L’arbitre souligne que l'employeur ne peut exiger la justification d'une absence de courte durée, telle une journée pour cause de maladie, dans tous les cas et sans distinction ni justification particulière. Si le salarié a un taux d'absences élevé et qu'un nombre disproportionné d'absences tombe la veille ou le lendemain d'un jour férié ou d'un congé, alors il est juste et raisonnable d'exiger une explication. En l'espèce, l'avis remis au salarié s'appuie sur un seul mois durant lequel il s'est absenté cinq jours pour maladie, dont quatre accolés à une fin de semaine. Ces absences coïncident cependant avec celles de sa conjointe, qui a invoqué les mêmes raisons. Bien qu'un mois soit une période un peu courte pour évaluer le dossier d'assiduité d'un salarié, l'employeur avait raison d'avoir des doutes sur le fait qu'il ait effectivement été malade compte tenu des circonstances. Toutefois, l'exigence de connaître la nature de la maladie ou le motif de la consultation va à l'encontre du respect de la vie privée. Il s'agit, en l'espèce, d'absences occasionnelles que l'on peut qualifier « d'absentéisme innocent, mais excessif », pour lesquelles on ne peut justifier une violation de la vie privée. La production d'un certificat médical est suffisante dans les circonstances. En conséquence, le grief a été partiellement accueilli; l’arbitre excluant l'exigence de motiver les absences futures par un certificat médical ou une autre pièce appropriée.

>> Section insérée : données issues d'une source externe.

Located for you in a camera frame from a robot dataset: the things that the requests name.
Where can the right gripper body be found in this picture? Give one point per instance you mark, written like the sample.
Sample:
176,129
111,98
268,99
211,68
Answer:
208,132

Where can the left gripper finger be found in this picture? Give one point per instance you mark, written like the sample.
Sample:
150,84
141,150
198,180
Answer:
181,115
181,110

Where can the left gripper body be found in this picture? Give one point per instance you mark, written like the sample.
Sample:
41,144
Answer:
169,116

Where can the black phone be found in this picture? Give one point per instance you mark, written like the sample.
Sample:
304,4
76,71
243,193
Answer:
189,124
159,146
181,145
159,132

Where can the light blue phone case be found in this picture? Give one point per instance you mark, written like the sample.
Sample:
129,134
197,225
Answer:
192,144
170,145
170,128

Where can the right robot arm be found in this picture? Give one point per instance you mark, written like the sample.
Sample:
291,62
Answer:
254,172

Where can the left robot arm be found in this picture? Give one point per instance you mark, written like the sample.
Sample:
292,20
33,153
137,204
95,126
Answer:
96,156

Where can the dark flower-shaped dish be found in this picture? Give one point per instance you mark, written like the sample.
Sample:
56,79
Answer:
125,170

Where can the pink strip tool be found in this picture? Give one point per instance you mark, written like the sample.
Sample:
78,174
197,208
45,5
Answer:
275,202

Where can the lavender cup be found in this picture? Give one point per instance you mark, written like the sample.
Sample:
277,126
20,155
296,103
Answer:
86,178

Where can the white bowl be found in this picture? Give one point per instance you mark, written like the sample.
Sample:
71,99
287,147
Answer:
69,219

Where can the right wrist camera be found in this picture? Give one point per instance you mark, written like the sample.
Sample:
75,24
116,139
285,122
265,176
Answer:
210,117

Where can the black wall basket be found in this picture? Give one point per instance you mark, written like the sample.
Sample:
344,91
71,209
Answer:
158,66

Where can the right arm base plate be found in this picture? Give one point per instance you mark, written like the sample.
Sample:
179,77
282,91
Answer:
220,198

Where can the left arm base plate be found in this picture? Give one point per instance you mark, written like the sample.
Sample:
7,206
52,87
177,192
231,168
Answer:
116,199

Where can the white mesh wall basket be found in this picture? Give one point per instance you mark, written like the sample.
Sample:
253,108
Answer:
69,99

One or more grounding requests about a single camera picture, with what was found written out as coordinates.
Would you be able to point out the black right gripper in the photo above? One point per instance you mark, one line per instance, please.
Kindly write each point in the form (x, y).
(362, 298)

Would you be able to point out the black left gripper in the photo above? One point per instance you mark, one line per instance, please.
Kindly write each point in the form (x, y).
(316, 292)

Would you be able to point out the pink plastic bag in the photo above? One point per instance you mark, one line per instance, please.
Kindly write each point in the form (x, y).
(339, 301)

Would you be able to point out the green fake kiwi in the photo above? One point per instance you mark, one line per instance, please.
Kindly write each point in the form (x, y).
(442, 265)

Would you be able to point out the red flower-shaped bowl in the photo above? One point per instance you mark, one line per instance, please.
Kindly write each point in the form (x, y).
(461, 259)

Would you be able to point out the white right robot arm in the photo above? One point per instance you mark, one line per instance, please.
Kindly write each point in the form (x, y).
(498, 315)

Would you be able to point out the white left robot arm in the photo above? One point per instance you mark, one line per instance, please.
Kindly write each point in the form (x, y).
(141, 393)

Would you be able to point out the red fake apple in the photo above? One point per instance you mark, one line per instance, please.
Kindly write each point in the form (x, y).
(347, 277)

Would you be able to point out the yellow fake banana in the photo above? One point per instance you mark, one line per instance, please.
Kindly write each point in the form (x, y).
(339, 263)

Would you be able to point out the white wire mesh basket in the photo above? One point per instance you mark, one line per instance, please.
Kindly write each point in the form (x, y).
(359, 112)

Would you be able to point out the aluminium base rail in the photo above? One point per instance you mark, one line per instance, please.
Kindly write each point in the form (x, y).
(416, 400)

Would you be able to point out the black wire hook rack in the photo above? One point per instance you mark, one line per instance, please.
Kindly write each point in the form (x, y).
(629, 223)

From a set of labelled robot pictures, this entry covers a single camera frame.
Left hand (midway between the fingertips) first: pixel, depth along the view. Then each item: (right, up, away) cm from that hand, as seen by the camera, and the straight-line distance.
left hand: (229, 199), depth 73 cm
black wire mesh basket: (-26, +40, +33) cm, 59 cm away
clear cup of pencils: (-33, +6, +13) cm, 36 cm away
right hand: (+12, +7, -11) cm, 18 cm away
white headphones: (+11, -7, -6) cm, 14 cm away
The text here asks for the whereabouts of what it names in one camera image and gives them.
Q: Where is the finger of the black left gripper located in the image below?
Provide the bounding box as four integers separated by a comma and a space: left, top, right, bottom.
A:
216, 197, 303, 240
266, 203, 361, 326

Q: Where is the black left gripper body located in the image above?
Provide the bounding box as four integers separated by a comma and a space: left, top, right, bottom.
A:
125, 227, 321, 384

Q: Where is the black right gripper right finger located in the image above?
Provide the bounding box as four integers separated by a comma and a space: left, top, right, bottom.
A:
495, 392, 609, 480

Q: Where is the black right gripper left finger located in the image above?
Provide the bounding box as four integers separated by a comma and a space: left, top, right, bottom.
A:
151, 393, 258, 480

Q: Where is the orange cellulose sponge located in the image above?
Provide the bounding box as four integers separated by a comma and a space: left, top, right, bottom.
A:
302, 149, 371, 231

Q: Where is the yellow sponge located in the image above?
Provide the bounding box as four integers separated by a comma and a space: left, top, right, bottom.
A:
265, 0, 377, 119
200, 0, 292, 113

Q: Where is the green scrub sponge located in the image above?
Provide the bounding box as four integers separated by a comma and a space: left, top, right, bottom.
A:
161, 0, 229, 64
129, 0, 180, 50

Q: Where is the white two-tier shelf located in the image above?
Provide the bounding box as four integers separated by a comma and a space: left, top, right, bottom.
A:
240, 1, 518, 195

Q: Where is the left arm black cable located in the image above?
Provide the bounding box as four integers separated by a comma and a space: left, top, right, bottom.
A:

En somme, l’employeur peut exiger un rapport médical lorsqu’il :

  • est confronté avec des informations incomplètes ou imprécises;
  • peut établir que le salarié n’était pas malade en raison d’activités incompatibles avec son état, d’informations obtenues ou en regard d’une preuve médicale contredisant clairement l’état revendiqué;
  • a des motifs raisonnables et sérieux de croire qu’il y a abus ou lorsque les absences antérieures combinées du salarié excèdent un seuil raisonnable.

Cette liste n’est évidemment pas exhaustive mais résume en quelques lignes les circonstances où l’employeur peut exiger un rapport médical.


1 Montréal (Ville de) et Syndicat Canadien de la Fonction Publique, Section Locale 301, 94T-45 (T.A.).
2 Imprimeries Transcontinental inc. (division Transmag) et Teamsters Québec, section locale 1999 (F.T.Q.-C.T.C.), D.T.E. 2002T-681 (T.A.).
3 Syndicat des employés(ées) de l’Usine de Transformation de volaille de Ste-Rosalie (C.S.N.) et Olymel Flamingo, Usine de Sainte-Rosalie, 2000T-764 (T.A.).